M, N, K = 1024, 256, 512
x = torch.rand((M, K), dtype=torch.float16, device='cuda')
y = torch.rand((K, N), dtype=torch.float16, device='cuda')
out = torch.zeros((M, N), dtype=torch.float16, device='cuda')

result = tune(x, y, out)
print(f"Best config: {result.best.config} ({result.best.mean_us:.1f}us)")

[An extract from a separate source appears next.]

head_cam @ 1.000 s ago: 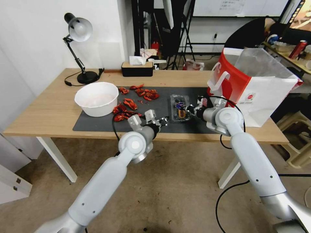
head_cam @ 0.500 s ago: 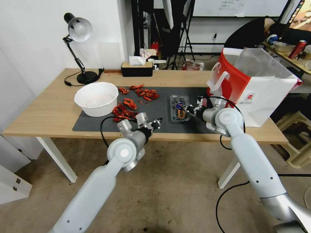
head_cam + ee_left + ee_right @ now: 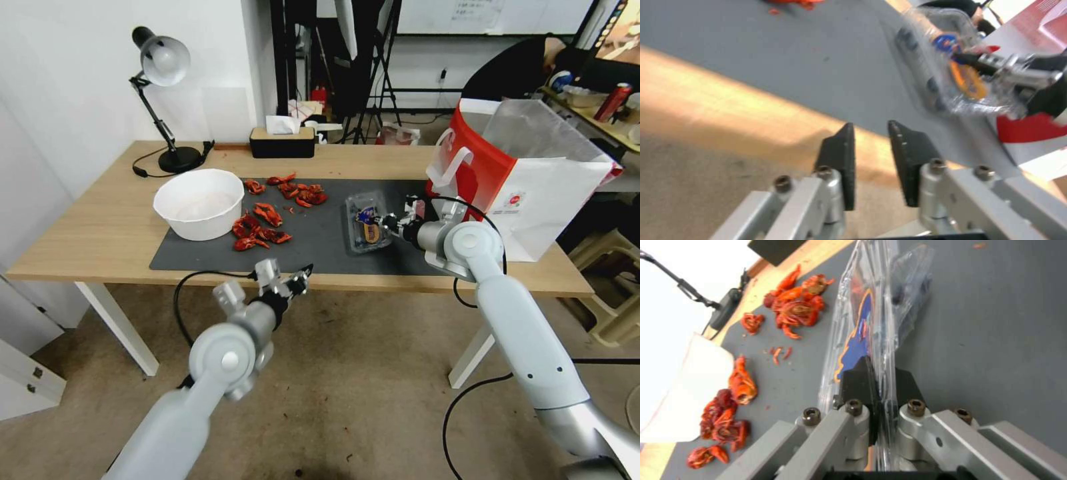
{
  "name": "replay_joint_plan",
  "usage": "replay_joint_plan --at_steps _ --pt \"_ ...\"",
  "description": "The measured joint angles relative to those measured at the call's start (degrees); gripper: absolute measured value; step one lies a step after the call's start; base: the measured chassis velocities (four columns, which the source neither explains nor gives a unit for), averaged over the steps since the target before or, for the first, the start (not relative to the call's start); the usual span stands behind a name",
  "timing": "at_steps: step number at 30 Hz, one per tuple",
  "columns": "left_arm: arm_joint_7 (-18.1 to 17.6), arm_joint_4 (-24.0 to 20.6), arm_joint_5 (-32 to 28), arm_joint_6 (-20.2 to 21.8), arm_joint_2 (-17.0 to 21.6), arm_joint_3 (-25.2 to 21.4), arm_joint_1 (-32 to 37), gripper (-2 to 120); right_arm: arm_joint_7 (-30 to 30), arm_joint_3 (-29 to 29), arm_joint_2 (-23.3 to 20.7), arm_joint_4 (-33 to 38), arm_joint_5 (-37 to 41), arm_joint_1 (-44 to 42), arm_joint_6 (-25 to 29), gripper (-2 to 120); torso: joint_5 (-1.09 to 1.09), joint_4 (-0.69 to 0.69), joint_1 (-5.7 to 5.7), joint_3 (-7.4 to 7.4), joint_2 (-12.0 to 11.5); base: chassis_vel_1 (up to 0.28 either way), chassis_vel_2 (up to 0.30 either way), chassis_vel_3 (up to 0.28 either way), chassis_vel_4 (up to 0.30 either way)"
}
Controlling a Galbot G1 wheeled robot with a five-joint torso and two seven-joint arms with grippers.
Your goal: Close the takeout container lid, then place the container into the takeout bag.
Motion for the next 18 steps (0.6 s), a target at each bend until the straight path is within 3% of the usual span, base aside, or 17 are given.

# Launch the kernel with tuned result

tm, tn, tk, num_ctas = result.best.config.values()
kernel = matmul.replace_hints(num_ctas=ByTarget(sm_100=num_ctas))
ct.launch(torch.cuda.current_stream(),
          (ct.cdiv(M, tm), ct.cdiv(N, tn)),
          kernel,
          (x, y, out, tm, tn, tk))

torch.testing.assert_close(out, x @ y)

torch.cuda.synchronize()

Output

16 succeeded, 0 failed
...
Best config: {'tm': ..., 'tn': ..., 'tk': ..., 'num_ctas': ...} (...us)

To achieve consistent result with tuning, it is best to fix GPU clock and memory clock.

Enable persistent mode:

nvidia-smi -i <GPU_ID> -pm 1

Query supported clocks:

nvidia-smi -i <GPU_ID> --query-supported-clocks=graphics,memory --format=csv | head

Fix graphics and memory clocks:

nvidia-smi -i <GPU_ID> -lgc <MIN_CLOCK>,<MAX_CLOCK>
nvidia-smi -i <GPU_ID> -lmc <MIN_CLOCK>,<MAX_CLOCK>